I turn to a UK example to illustrate the point. In the UK, they have a similar pronoun practice direction. Recently, a complainant of an assault was repeatedly told by a judge to refer to her assailant using the female pronouns, when he was, in fact, a biological male. The judge is reported to have described the complainant´s pronoun infractions as “bad grace” when explaining his reasons for not awarding her financial compensation for the assault (although he could have done so). Sadly, the court compelled her to describe her evidence under oath in a way that hid reality instead of revealing the truth and to add insult to injury she was denied rightful legal compensation. My worry is that such a development could occur in BC given the new directive.
For privacy rights, not everyone wishes to have their pronouns — and thus their gender identity or expression — announced in public. Asking for pronouns is akin to “outing” someone publicly, conceivably against their will. The question potentially reveals their personal beliefs about themselves, and indirectly perhaps, their sexual orientation. This arguably constitutes a privacy breach. The question is and ought to be irrelevant to the court proceedings.

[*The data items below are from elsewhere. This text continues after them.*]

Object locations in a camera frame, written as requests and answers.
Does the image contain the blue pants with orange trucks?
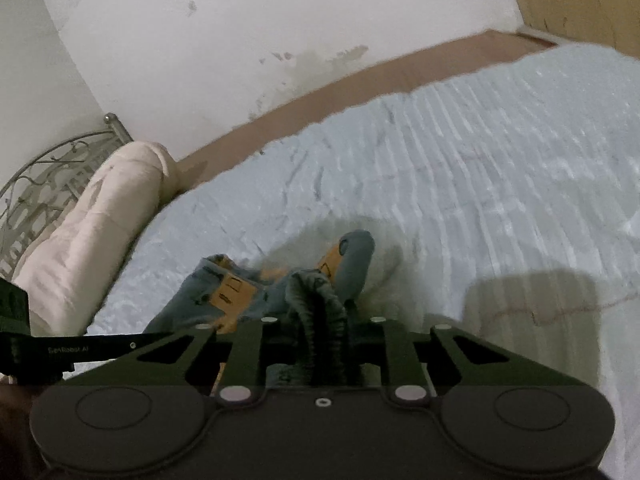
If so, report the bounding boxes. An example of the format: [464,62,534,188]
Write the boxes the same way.
[142,228,377,391]

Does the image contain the pink rolled comforter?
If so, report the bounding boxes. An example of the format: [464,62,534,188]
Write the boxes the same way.
[12,141,180,337]

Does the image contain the grey metal headboard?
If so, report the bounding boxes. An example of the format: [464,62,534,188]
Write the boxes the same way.
[1,113,132,281]

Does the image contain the light blue quilted bedspread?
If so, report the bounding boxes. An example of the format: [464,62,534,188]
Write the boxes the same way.
[88,44,639,479]

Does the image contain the brown wooden bed frame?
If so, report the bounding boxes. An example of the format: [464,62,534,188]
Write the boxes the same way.
[178,30,555,192]

Finally, preferred gender pronouns are unavoidably controversial and they are not universally accepted. They are part of a larger socio-cultural and legal debate over subjective gender identity versus objective sex — that is, as a biological reality that conforms to scientific evidence. So, when the court shields one type of participant from being offended by the innocent, objective, and correct use of the English language, questions of favouritism inevitably arise.
This point is eloquently put by Judge Stuart Kyle Duncan in United States of America vs. Varner, Court of Appeals for the Fifth Circuit, January 15, 2020 at p. 8-9, “...if a court were to compel the use of particular pronouns at the invitation of litigants, it could raise delicate questions about judicial impartiality...the court may unintentionally convey its tacit approval of the litigant’s underlying legal position. Even this appearance of bias, whether real or not, should be avoided.”
Where truth and courtesy conflict, the court cannot subordinate truth to courtesy. The pursuit of truth is the entire edifice upon which our legal system is built. This practice direction is flirting with compelled speech in court, risking privacy breaches, and exposing itself to accusations of favouring one side in intense socio-political debates.
Shahdin Farsai is a litigation lawyer practising in Kelowna, BC.